Re: [PATCH bpf-next V2 0/7] xdp: Allow BPF to set RX hints for XDP_REDIRECTed packets
From: Jesper Dangaard Brouer <hawk@kernel.org>
Date: 2025-07-29 11:15:59
Also in:
bpf
On 28/07/2025 18.29, Jakub Kicinski wrote:
On Mon, 28 Jul 2025 12:53:01 +0200 Lorenzo Bianconi wrote:quoted
quoted
quoted
I can see why you might think that, but from my perspective, the xdp_frame *is* the implementation of the mini-SKB concept. We've been building it incrementally for years. It started as the most minimal structure possible and has gradually gained more context (e.g. dev_rx, mem_info/rxq_info, flags, and also uses skb_shared_info with same layout as SKB).My understanding was that just adding all the fields to xdp_frame was considered too wasteful. Otherwise we would have done something along those lines ~10 years ago :SHi Jakub, sorry for the late reply.
Same, back from vacation.
quoted
I am completely fine to redesign the solution to overcome the problem but I guess this feature will allow us to improve XDP performance in a common/real use-case.
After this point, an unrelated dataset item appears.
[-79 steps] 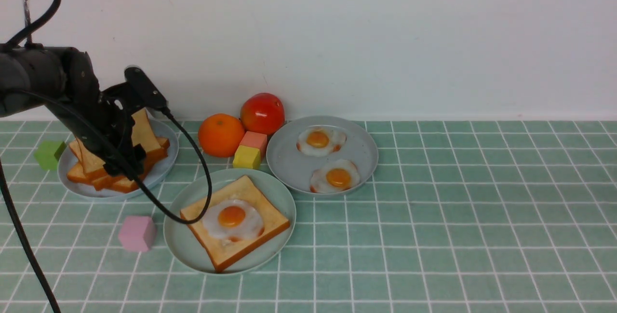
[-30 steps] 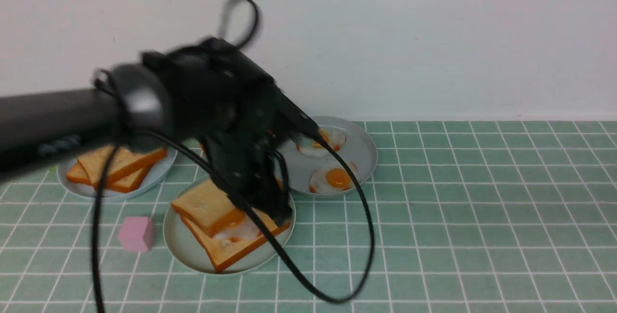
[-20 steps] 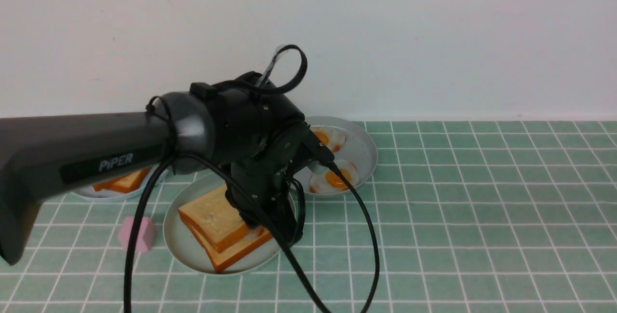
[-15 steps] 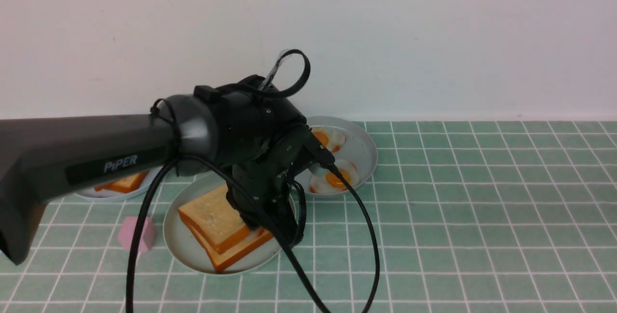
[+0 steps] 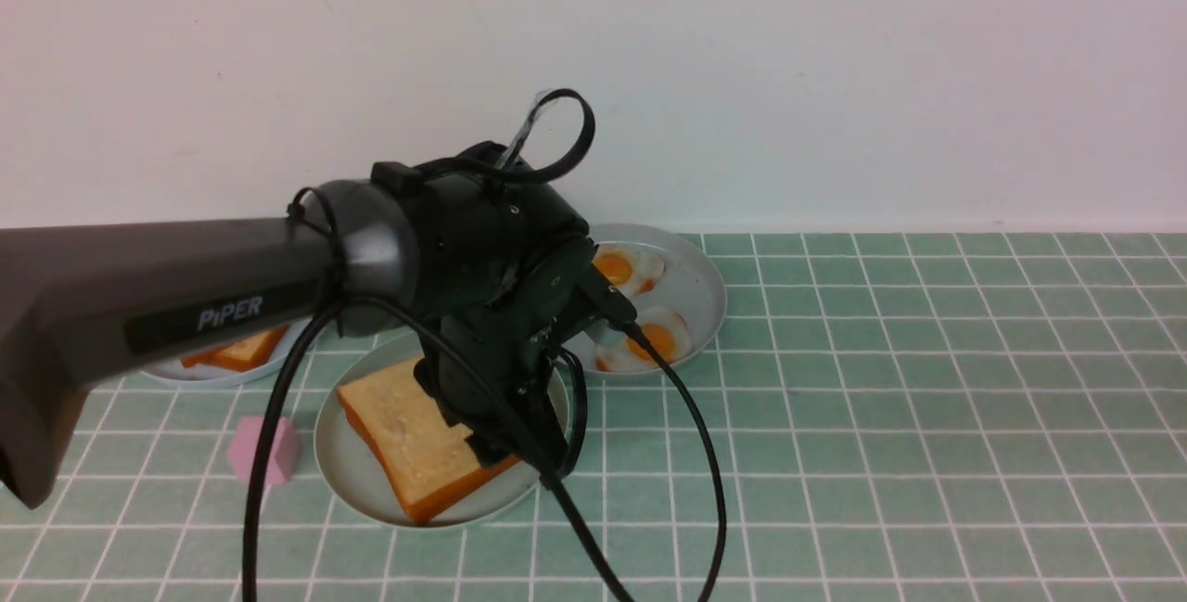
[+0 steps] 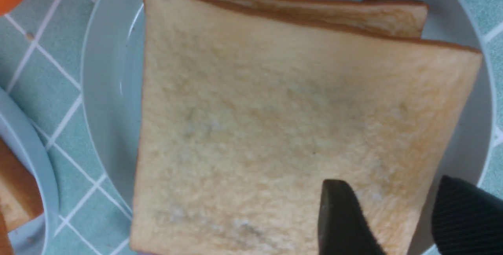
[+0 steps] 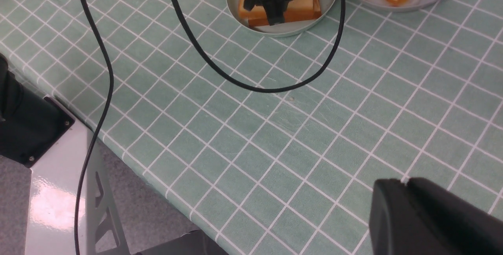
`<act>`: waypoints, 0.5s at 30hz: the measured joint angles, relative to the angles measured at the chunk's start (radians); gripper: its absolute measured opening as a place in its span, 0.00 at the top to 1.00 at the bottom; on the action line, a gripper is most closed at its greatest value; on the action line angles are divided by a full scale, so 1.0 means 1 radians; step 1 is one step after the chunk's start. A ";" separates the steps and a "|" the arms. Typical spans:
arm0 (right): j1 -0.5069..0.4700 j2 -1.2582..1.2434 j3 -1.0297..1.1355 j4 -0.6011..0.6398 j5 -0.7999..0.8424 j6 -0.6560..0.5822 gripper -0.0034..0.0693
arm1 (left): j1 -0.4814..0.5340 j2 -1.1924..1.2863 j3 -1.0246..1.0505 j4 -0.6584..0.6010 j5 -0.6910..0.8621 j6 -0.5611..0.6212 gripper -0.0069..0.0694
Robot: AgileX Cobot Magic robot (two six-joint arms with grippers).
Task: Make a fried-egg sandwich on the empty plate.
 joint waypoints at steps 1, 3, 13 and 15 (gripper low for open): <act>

Let's consider we want to redirect a packet into a veth and then into a container. Preserving the hw metadata performing XDP_REDIRECT will allow us to avoid recalculating the checksum creating the skb. This will result in a very nice performance improvement. So I guess we should really come up with some idea to add this missing feature.Martin mentioned to me that he had proposed in the past that we allow allocating the skb at the XDP level, if the program needs "skb-level metadata". That actually seems pretty clean to me.. Was it ever explored?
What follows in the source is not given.